Hibbertia ledifolia
- Conservation status: Priority One — Poorly Known Taxa (DEC)

Scientific classification
- Kingdom: Plantae
- Clade: Tracheophytes
- Clade: Angiosperms
- Clade: Eudicots
- Order: Dilleniales
- Family: Dilleniaceae
- Genus: Hibbertia
- Species: H. ledifolia
- Binomial name: Hibbertia ledifolia Benth.

= Hibbertia ledifolia =

- Genus: Hibbertia
- Species: ledifolia
- Authority: Benth.
- Conservation status: P1

Species of flowering plant

Hibbertia ledifolia is a species of flowering plant in the family Dilleniaceae and is endemic to the Kimberley region of Western Australia. It is an erect shrub that typically grows to a height of 1–2 m and has yellow flowers from April to June. It was first formally described in 1863 by George Bentham in Flora Australiensis from specimens collected from York Sound by Allan Cunningham.

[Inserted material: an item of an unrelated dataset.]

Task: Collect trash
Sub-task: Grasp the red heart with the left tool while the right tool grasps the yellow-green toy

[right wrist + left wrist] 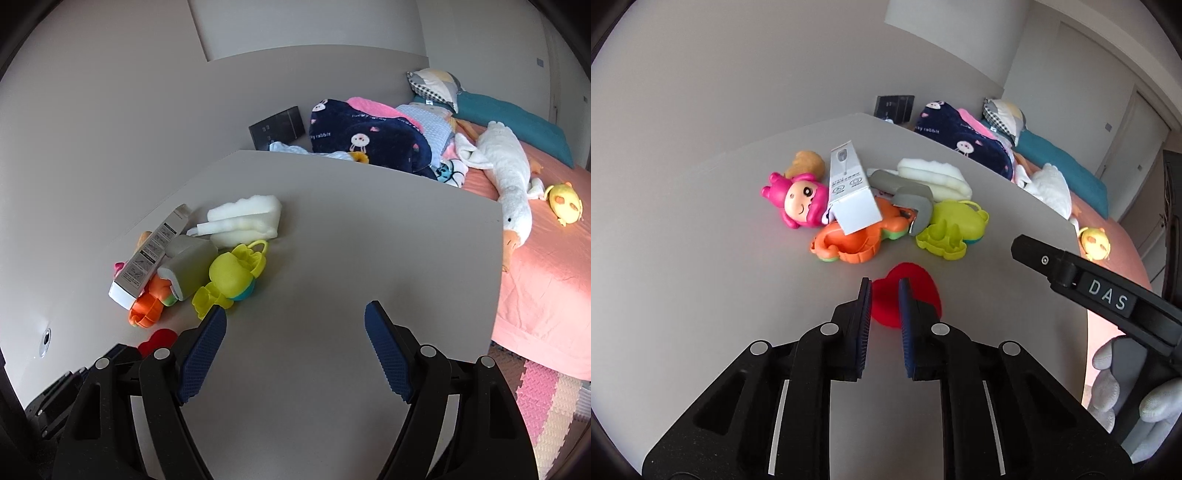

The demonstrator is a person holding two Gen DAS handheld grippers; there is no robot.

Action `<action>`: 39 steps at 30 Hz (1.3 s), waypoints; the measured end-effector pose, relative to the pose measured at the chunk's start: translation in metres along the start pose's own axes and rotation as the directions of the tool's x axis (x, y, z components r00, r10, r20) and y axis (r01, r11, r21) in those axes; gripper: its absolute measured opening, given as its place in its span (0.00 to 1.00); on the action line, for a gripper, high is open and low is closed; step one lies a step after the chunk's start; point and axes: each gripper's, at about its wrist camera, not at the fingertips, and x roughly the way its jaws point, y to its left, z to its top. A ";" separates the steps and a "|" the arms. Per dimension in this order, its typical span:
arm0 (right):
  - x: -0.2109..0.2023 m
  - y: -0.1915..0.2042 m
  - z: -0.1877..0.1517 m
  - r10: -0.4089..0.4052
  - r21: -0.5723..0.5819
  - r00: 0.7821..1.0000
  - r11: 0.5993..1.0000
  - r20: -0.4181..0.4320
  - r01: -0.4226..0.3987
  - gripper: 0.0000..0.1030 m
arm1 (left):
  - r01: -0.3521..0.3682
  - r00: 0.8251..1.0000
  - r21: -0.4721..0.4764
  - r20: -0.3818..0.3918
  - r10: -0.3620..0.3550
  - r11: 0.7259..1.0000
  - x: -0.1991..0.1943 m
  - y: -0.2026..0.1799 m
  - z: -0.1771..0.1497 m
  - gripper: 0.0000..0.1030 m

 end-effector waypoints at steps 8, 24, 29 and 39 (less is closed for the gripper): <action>0.028 0.017 0.007 0.036 0.010 0.998 0.999 -0.043 -0.036 0.76 | 0.010 1.000 -0.010 -0.020 -0.010 1.000 -0.001 0.010 0.000 0.12; 0.028 0.002 0.017 0.016 0.023 1.000 1.000 -0.024 -0.015 0.76 | 0.029 0.999 0.067 -0.047 -0.026 0.997 0.018 -0.011 0.010 0.76; 0.032 0.002 0.020 0.019 0.013 0.999 1.000 -0.027 -0.019 0.76 | 0.036 0.996 0.085 -0.088 -0.029 0.996 0.033 -0.016 0.016 0.58; 0.048 0.022 0.018 0.030 -0.041 0.998 0.999 -0.056 -0.032 0.75 | 0.007 0.999 0.057 -0.050 -0.004 0.998 0.025 -0.003 0.017 0.45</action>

The specific epithet (ledifolia) means "Ledum-leaved", referring to the broom-like shape of the shrub.

Hibbertia ledifolia grows in rocky sandstone soils in the northern Kimberley region of Western Australia. It is classified as "Priority One" by the Government of Western Australia Department of Parks and Wildlife, meaning that it is known from only one or a few locations that are potentially at risk.